Problem
Using the data below, set down every line from the one containing "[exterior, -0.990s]" through the one containing "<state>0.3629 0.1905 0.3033", inclusive and unchanged. Pictures are to be skipped.

----

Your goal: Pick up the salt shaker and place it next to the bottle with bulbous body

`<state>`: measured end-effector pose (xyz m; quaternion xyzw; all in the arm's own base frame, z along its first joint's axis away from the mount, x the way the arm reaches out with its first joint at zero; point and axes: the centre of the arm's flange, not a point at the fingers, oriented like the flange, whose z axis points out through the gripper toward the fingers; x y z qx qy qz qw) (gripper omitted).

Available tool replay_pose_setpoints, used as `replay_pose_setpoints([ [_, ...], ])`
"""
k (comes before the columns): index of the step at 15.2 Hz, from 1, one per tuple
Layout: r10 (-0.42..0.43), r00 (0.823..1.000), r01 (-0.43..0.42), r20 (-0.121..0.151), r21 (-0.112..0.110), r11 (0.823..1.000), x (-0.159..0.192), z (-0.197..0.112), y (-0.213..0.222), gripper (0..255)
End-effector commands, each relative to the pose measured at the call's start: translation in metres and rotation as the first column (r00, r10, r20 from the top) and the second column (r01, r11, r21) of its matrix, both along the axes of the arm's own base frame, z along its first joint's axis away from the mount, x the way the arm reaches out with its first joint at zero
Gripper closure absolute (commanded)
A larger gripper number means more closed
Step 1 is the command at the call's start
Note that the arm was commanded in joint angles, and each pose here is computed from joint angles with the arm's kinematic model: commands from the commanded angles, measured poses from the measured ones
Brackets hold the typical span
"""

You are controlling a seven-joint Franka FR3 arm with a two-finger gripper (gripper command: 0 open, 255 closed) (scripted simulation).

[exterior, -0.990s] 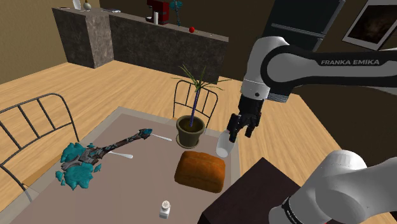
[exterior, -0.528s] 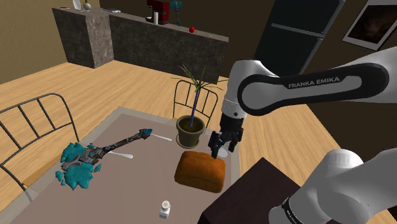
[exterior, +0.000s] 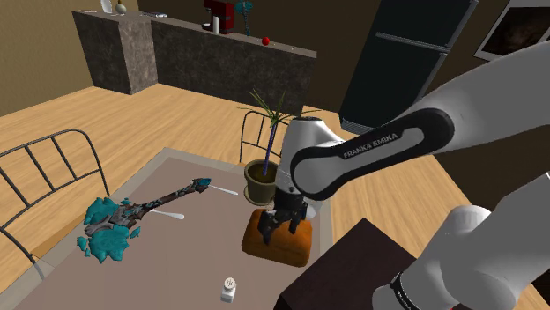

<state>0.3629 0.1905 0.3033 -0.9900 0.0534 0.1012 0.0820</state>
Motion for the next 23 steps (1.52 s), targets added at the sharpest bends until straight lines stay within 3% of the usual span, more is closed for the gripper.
replay_pose_setpoints([
  [1, 0.000, 1.000, 0.000, 0.002, 0.002, 1.000, 0.006, -0.019, 0.018, 0],
  [13, 0.001, 1.000, -0.001, 0.004, 0.010, 1.000, 0.037, -0.139, 0.116, 0],
  [23, 0.001, 1.000, -0.001, 0.004, 0.010, 1.000, 0.030, -0.179, 0.125, 0],
])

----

Response to this task
[exterior, -0.990s] 
[exterior, -0.528s] 
[exterior, +0.000s] 

<state>0.3629 0.1905 0.3033 -0.9900 0.0534 0.1012 0.0820</state>

Nothing remains to be added to this answer.